The Knowledge/Repose build was my first idea with the objective of trading knowledge domain for knowledge devotion and using that to gain huge bonuses against most creatures -- but as I can't seem to find Knowledge Devotion in the Core Rulebook or APG that ship may have sailed, but it still might be interesting/helpful to be the guy who (with lore keeper) can identify creatures and their powers/vulnerabilities -- either in combat with a touch attack (which seems dangerous with things like spectres) or perhaps examining things posthumously. The stagger ability in Repose (which if done to foes already staggered causes sleep) might be a useful way to help the front liners do their jobs an hopefully get coup-de-grace kills. I am starting to get the impression that even with all the knowledge skills clerics don't get enough skill points to actually be very effective in developing such broad knowledge skills. If there is a way around this or ways to mitigate it (I have to have sense motive, spellcraft, and diplomacy covered as well!)

I am growing more attracted to the Desna cleric because I think Luck/Good will give me the ability to Improve the party's overall performance by providing ample re-rolls with "bit of luck" & "Touch of Good" -- I was also wondering if it was worth it to trade my "Good Fortune" to take the Fate Subdomain, as Good fortune only enables me to re-roll my own dice, whereas the Fate power (Tugging strands) would allow me to force enemies to reroll who might be landing a final blow or other badness , and thus enable me to protect the party better.

I am wondering if Luck/Liberty would be better though, as starting with freedom of movement seems spiffy (enabling me to get where I need to be to buff/heal/whatever best) as well as when I get Freedom's call it would help me remedy a whole lot of conditions for the party when needed. 

A downside is the preferred weapons for these gods (dagger or Starknife) seem pretty lousy. If I had my way I'd be using a spiked chain, but I just don't see room for it in a build that one could call optimized. (the reach/adjacent capability seems really great, and I was attracted to the idea of tripping foes to aid the front-line in laying them out) any advice on weapon choice and how far to take them would be richly appreciated -- it would be nice if the above was attainable, or I could still use a reach weapon. I would like to function in melee as well as possible, but I want to spell cast and support the party most of all. If the skill point issue can be navigated I'd like to be able to make all those knowledge rolls to glean info for the party, and our paladin will likely end up being the face of the party, but if my diplomacy and sense motive can be high enough I'd love to be able to play that role as well, or better if logistically possible.

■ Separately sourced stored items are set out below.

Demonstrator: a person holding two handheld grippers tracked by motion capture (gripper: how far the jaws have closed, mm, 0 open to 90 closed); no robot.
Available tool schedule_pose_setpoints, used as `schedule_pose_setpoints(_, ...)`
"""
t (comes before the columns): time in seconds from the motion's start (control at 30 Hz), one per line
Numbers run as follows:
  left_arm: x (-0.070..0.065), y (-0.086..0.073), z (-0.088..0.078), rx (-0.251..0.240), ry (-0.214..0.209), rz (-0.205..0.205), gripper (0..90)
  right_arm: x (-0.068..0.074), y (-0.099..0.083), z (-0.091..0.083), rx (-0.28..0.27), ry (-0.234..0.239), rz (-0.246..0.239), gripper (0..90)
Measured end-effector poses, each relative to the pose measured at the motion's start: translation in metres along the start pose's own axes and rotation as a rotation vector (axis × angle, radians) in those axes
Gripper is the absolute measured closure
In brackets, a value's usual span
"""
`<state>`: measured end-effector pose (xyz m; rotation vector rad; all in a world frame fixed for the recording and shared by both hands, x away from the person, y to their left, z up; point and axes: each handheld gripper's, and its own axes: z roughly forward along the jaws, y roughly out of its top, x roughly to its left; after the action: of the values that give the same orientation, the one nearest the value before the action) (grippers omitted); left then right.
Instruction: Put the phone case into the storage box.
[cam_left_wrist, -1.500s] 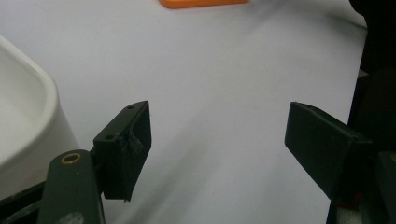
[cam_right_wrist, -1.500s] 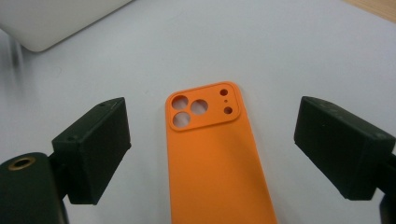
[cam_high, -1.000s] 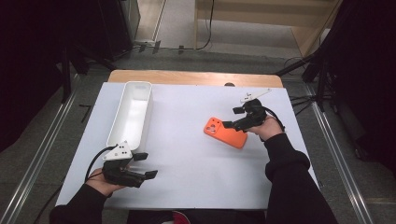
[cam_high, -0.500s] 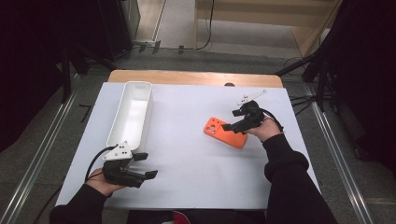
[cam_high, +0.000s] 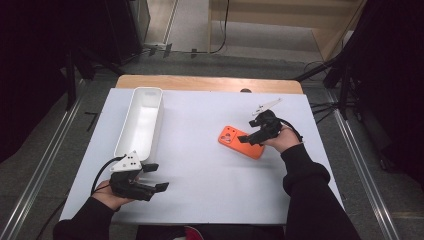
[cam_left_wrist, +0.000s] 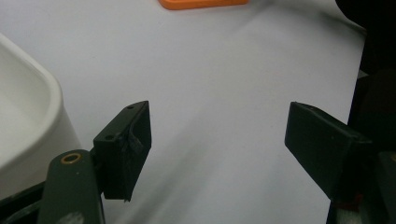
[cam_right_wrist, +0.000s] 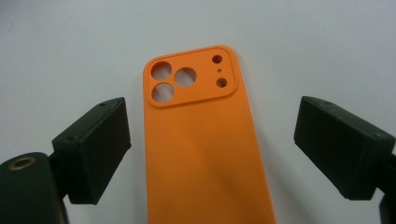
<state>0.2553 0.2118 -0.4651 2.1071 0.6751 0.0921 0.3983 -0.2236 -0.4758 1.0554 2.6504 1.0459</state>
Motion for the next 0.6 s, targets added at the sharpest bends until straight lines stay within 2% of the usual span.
schedule_pose_setpoints(0.6, -0.0003, -0.0003, -0.0009, -0.004, 0.000, 0.003, 23.5, 0.0043, -0.0040, 0.0101, 0.062, -0.006, -0.028, 9.8)
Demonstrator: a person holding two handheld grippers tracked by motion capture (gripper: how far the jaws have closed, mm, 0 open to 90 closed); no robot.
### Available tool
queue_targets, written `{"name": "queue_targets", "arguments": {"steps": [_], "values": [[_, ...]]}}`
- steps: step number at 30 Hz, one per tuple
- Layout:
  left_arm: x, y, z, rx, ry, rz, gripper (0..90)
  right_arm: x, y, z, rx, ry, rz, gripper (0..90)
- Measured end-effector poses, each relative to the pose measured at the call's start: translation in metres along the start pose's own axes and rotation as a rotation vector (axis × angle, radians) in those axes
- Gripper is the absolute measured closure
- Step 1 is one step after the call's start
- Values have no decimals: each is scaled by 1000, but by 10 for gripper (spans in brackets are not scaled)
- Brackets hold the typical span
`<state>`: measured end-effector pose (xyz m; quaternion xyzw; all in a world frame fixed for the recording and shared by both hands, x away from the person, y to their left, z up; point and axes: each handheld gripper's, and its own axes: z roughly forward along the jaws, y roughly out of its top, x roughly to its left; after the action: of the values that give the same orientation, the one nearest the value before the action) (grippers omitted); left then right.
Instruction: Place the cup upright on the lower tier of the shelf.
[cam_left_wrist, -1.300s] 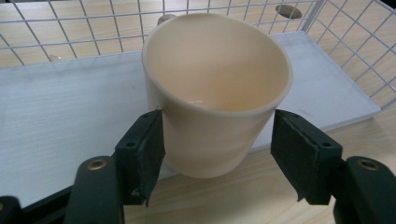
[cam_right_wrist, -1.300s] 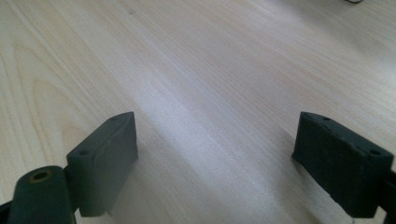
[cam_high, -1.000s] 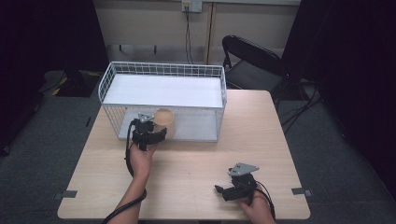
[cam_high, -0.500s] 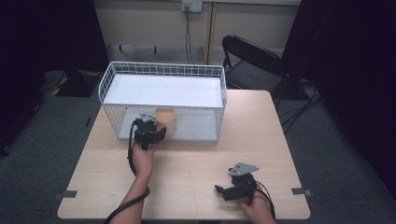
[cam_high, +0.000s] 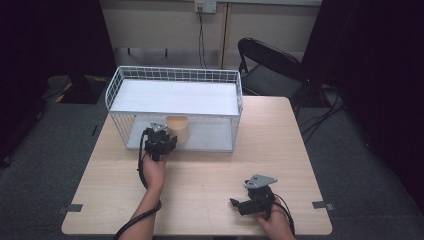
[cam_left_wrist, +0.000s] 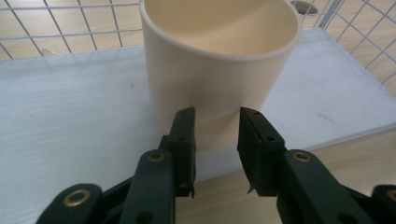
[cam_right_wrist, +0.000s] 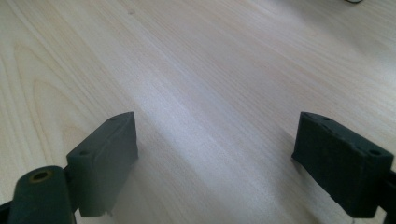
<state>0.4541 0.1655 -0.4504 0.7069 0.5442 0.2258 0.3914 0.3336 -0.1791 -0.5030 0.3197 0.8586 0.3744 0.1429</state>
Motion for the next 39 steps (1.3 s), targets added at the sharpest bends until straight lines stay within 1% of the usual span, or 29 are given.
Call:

The skills I'd like to have for either build are: Sense motive, Spellcraft, Diplomacy, Heal, Scribe Scroll, and Combat Casting (if people think I will need it)
If I went the Pharasma Route I'd have to be able to pump some or hopefully as many of those knowledges to a level that would be worth it and reliable. Without Knowledge I'd still like to Have Religion and Arcana Knowledge to know (and know how to deal with) Outsiders and Undead.

If you have recommendations for the best traits for the above builds I'd love to hear that too -- it would help me round out the character and save me heaps of research and cross-referencing.

So I have 50 points to spend (which I realize is a lot) and I'd like to be human and be able to wear plate mail (which I realize is not the norm with clerics in pathfinder.) So beyond what your preferences for the above, how would you spec out your stats, what feats do you suggest and in what progression, and any other advice you would be so gracious to render would be infinitely appreciated! It will take me forever to learn enough to "reinvent the wheel" on what some of y'all seem to know front-to-back, and I know with proper counsel my party and I will have a much better time. 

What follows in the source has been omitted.